されど何か世のあり 帚木04章08
目次
原文 読み 意味
されど何か 世のありさまを見たまへ集むるままに 心に及ばずいとゆかしきこともなしや 君達の上なき御選びには ましていかばかりの人かは足らひたまはむ
02054/難易度:☆☆☆
されど/なに/か よ/の/ありさま/を/み/たまへ/あつむる/まま/に こころ/に/およば/ず/いと/ゆかしき/こと/も/なし/や きむだち/の/かみ/なき/おほむ-えらび/に/は まして/いかばかり/の/ひと/かは/たらひ/たまは/む
(左馬頭)とはいえどうでしょう、わたくしも男女の実態をあれこれ見てまいりましたが、想像にあまるほどまったくうらやましい例などありませんな。若君がたの最上のお選びにはましてどのような女性がふさわしくいらっしゃるやら。
文構造&係り受け
主語述語と大構造
- もなしや 二次元構造|には…の…かは足らひたまはむ 一次元構造
されど何か 〈[私=発言者]〉世のありさまを見たまへ集むるままに 心に及ばずいとゆかしき〈こと〉もなしや |君達の上なき御選びには ましていかばかりの〈人〉かは足らひたまはむ
助詞と係り受け
されど何か 世のありさまを見たまへ集むるままに 心に及ばずいとゆかしきこともなしや 君達の上なき御選びには ましていかばかりの人かは足らひたまはむ
古語探訪
何か 02054
発語の辞で、独り言。
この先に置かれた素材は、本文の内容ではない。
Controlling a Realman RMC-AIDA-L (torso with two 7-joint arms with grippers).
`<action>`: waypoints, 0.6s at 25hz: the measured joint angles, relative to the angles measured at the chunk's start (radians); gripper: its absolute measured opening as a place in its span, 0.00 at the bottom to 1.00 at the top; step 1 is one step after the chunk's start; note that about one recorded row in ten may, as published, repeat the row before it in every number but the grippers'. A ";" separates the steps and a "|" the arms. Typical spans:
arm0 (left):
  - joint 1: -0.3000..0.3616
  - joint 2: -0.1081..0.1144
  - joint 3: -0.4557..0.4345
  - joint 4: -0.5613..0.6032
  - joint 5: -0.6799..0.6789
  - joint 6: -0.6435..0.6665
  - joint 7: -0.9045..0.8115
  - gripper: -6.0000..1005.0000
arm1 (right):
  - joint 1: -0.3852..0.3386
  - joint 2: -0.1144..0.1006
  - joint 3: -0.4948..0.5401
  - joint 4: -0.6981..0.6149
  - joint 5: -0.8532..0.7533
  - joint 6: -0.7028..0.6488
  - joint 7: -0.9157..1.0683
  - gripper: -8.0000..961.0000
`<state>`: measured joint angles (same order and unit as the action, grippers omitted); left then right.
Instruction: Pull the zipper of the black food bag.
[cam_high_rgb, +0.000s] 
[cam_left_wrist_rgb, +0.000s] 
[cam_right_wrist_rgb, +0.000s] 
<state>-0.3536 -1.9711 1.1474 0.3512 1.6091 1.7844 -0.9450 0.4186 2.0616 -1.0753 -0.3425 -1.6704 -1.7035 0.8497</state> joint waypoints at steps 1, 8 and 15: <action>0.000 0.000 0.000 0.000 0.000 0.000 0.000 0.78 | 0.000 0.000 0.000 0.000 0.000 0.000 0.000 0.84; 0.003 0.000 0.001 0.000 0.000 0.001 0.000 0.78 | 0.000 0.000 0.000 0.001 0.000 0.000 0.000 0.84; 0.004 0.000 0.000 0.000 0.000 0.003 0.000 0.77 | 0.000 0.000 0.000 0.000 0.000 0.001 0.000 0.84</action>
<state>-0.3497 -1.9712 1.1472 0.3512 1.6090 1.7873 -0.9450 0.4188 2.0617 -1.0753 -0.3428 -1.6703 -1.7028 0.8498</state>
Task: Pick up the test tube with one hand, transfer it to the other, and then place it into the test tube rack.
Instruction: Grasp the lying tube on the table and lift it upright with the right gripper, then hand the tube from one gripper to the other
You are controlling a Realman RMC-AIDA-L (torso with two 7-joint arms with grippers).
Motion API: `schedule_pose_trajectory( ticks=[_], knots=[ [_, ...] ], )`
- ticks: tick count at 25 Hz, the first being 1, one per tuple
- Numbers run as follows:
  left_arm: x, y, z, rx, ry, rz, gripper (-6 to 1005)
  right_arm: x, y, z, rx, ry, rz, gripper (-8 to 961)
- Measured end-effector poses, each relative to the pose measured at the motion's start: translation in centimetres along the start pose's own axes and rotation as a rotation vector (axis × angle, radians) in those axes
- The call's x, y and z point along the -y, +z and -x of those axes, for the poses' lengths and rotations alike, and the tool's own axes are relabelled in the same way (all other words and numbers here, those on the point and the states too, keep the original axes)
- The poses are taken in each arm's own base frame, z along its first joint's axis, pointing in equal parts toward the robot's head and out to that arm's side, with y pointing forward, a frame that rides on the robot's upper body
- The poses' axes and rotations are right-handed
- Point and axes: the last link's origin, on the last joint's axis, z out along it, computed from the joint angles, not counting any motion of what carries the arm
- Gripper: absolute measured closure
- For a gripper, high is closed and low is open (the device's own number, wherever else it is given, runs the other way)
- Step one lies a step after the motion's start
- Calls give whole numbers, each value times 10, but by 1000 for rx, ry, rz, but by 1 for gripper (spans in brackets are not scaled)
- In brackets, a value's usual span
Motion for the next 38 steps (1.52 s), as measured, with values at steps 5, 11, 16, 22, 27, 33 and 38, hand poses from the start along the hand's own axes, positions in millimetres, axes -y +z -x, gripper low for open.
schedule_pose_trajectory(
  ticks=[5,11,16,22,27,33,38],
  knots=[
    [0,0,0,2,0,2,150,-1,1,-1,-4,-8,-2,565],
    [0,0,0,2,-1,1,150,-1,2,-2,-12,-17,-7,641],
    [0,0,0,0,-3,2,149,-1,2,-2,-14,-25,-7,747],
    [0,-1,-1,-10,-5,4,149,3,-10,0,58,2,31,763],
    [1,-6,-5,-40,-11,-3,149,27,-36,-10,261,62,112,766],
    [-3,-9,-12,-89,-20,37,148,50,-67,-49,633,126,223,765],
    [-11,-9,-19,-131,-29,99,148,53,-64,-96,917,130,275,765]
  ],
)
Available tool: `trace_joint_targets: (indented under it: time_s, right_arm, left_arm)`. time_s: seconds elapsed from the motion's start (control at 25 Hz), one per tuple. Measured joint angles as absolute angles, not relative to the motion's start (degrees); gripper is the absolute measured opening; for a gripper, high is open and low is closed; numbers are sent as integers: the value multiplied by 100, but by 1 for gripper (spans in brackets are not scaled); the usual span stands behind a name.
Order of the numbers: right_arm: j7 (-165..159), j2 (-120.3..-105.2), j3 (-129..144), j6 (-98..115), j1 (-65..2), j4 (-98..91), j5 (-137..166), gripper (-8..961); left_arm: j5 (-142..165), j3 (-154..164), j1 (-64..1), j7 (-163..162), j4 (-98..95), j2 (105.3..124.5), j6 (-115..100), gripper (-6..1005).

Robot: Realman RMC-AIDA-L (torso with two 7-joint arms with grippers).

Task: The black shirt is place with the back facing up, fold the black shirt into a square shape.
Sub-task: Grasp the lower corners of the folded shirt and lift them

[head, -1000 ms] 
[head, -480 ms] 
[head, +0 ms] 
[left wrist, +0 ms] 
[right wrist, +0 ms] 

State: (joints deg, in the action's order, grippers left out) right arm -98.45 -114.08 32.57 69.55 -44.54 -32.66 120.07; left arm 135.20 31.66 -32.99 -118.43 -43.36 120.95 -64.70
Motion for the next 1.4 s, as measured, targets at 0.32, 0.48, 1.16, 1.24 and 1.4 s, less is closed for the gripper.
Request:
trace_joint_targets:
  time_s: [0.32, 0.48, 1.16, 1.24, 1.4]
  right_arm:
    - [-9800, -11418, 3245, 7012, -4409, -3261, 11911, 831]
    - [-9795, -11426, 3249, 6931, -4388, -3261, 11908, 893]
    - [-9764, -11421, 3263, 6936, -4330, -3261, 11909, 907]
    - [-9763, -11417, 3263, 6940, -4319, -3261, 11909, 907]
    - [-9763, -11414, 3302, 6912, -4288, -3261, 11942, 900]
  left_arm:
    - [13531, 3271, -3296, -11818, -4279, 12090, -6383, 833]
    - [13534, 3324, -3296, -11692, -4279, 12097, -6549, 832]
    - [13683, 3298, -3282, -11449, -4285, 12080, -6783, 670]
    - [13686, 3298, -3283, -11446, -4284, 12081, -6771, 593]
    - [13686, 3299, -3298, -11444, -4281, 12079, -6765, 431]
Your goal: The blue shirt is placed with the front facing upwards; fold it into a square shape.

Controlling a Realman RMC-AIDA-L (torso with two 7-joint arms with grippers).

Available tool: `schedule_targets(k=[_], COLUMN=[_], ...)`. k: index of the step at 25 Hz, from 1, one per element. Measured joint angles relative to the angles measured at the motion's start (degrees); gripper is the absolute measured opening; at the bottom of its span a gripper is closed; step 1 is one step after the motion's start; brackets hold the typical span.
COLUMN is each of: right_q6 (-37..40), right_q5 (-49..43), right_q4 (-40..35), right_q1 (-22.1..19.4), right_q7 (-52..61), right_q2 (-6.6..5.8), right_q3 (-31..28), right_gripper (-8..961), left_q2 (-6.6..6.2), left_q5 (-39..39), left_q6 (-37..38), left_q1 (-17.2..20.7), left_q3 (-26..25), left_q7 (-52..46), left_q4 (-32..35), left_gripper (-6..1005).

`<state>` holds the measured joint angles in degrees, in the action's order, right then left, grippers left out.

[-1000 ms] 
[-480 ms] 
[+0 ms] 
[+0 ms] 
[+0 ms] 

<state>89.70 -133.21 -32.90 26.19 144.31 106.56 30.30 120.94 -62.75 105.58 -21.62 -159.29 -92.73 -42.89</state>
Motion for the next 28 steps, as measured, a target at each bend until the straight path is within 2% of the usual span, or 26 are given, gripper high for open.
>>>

「何か…なしや」で呼応関係と考えることもできる。
〈テキスト〉〈語り〉〈文脈〉の背景
視点の移動と物語の進行 02054
光源氏に話題が振られることで、聞き手の意識はまた藤壺に向けられる。頭中将は男側の問題は棚上げにして、この後しばらく女性の欠点について問題にする。